Senate debates
Wednesday, 23 June 2010
Renewable Energy (Electricity) Amendment Bill 2010; Renewable Energy (Electricity) (Charge) Amendment Bill 2010; Renewable Energy (Electricity) (Small-Scale Technology Shortfall Charge) Bill 2010
In Committee
11:27 am
Simon Birmingham (SA, Liberal Party, Shadow Parliamentary Secretary for the Murray Darling Basin) Share this | Hansard source
I do not want to redebate an amendment that was passed yesterday at great length; I want to respond very briefly to Senator Milne. There is a dilemma inherent within the way in which the SRES was proposed and created—that is, that it creates an unlimited liability for liable entities whomever they are whether they be aluminium or industries that you want to rail against, Senator Milne, or mum and dad electricity buyers at the end of the day. There is an unlimited liability that is created under the SRES. A hard cap, as Senator Wong, you and others have rightly pointed out—and that I certainly accept and have heard the message loud and clear from the industry—on the number of certificates that can be generated would create an edge-of-the-cliff scenario for small-scale technology certificate generators that could come about every year or at the end of the scheme.

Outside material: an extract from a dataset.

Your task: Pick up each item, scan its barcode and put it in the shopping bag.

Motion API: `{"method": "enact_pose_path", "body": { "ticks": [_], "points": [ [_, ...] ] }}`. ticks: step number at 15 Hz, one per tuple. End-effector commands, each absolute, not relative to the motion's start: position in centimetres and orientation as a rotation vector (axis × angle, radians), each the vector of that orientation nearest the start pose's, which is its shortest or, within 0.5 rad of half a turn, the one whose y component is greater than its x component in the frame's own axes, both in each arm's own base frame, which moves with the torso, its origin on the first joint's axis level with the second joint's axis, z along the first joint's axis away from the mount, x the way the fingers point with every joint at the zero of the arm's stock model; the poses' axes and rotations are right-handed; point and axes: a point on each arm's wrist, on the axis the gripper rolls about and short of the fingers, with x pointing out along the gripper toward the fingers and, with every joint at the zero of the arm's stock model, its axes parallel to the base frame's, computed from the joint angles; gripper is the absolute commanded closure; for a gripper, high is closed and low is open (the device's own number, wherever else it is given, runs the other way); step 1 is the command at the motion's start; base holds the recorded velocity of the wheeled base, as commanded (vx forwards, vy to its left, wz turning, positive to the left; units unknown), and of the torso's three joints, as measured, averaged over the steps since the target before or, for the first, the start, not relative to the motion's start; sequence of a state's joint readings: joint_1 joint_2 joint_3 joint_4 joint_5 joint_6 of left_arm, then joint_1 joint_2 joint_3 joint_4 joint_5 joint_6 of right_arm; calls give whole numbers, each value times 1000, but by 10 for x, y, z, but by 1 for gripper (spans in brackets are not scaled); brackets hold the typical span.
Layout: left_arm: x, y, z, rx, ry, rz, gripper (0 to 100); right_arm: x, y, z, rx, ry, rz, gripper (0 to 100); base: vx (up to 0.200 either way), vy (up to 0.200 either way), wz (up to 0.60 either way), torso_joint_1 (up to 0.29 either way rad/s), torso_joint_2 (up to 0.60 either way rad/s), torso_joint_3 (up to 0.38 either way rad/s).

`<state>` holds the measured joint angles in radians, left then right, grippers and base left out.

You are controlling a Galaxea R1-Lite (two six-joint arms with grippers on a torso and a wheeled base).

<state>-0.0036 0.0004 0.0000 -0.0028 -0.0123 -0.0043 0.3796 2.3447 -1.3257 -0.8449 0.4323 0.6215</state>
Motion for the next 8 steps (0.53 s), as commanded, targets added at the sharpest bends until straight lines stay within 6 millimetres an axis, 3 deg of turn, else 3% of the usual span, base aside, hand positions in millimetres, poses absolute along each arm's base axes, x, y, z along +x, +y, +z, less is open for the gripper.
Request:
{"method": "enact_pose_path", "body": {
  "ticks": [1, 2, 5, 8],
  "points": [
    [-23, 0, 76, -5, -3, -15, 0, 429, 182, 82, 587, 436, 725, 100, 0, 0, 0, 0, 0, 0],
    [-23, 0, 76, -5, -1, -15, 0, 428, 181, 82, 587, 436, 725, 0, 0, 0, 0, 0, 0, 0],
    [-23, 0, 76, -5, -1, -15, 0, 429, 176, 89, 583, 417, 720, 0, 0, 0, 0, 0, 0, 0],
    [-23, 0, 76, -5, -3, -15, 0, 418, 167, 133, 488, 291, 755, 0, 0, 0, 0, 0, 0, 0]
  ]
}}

I think this is an elegant compromise because it allows the industry to grow. It allows the industry to have certainty. It allows the industry to know that there will be ongoing support and for the government to flag any variations to that support with some notice, one would expect. It also provides a capacity where you can at least respond to the fact that if that unlimited liability keeps growing and growing you can manage to peg it back somehow. That is all it does. It does not mean the government will peg it back. It does not really provide any certainty to those liable entities in some sense but it provides a hope that the government will, within some parameters of six million certificates, respond to that. This was the No. 1 issue raised during the Senate inquiry. Submission after submission highlighted concern about that unlimited liability.

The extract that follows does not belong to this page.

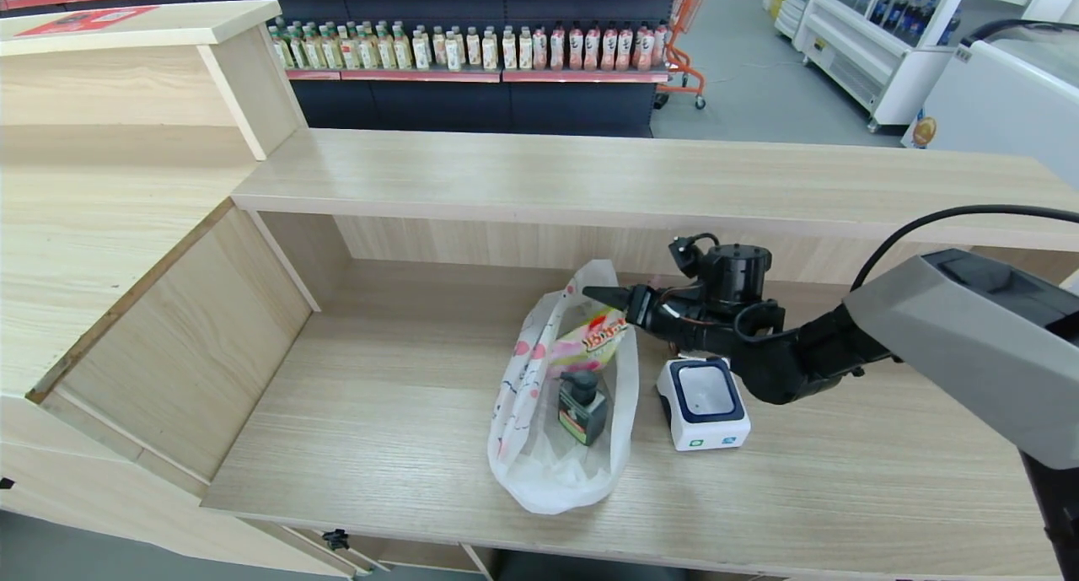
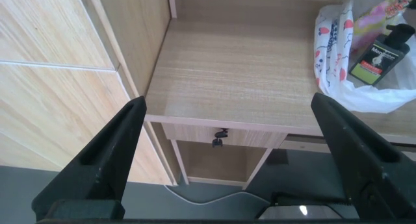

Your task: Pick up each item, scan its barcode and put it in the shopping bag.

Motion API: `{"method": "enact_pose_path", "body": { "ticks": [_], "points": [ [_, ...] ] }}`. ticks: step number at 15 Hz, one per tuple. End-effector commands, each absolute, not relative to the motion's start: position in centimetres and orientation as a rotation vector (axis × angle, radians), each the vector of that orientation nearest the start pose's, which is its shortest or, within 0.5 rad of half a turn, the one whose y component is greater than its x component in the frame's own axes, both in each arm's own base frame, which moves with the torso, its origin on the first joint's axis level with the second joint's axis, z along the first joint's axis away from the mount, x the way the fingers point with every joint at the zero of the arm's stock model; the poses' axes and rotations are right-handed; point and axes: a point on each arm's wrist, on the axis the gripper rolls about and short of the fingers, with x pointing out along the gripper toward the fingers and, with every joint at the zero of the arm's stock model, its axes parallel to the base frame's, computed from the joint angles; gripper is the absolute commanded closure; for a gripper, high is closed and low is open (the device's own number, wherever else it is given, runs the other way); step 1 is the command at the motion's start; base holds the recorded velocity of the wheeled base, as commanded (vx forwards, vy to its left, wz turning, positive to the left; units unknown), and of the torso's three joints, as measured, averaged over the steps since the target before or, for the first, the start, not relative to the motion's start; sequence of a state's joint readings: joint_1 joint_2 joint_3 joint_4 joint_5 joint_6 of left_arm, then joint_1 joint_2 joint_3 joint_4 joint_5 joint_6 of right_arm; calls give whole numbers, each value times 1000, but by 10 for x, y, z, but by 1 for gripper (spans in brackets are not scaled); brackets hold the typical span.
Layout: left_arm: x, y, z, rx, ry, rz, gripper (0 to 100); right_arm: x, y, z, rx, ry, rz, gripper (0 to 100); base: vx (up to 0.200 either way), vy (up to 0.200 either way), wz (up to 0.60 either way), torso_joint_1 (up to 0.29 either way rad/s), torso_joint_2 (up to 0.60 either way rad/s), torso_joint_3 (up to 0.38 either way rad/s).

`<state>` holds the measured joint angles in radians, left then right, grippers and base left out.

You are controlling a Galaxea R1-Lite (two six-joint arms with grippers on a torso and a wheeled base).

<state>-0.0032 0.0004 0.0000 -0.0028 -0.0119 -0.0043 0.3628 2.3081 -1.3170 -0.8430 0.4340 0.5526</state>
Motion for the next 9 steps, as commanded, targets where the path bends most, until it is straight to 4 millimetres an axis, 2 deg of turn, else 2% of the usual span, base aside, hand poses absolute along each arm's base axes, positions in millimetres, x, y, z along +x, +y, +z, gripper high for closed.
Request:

That is what the initial amendment sought to do. It has passed, so I do not want to go on about it, but it was not the case that we wanted to put uncertainty into the renewables sector. That is why I said I thought it was an elegant solution. It provides a capacity to vary the price without capping certificate numbers and allows them to get on with advancing their technology in a slightly more responsive scheme than the one that was proposed with a fixed price.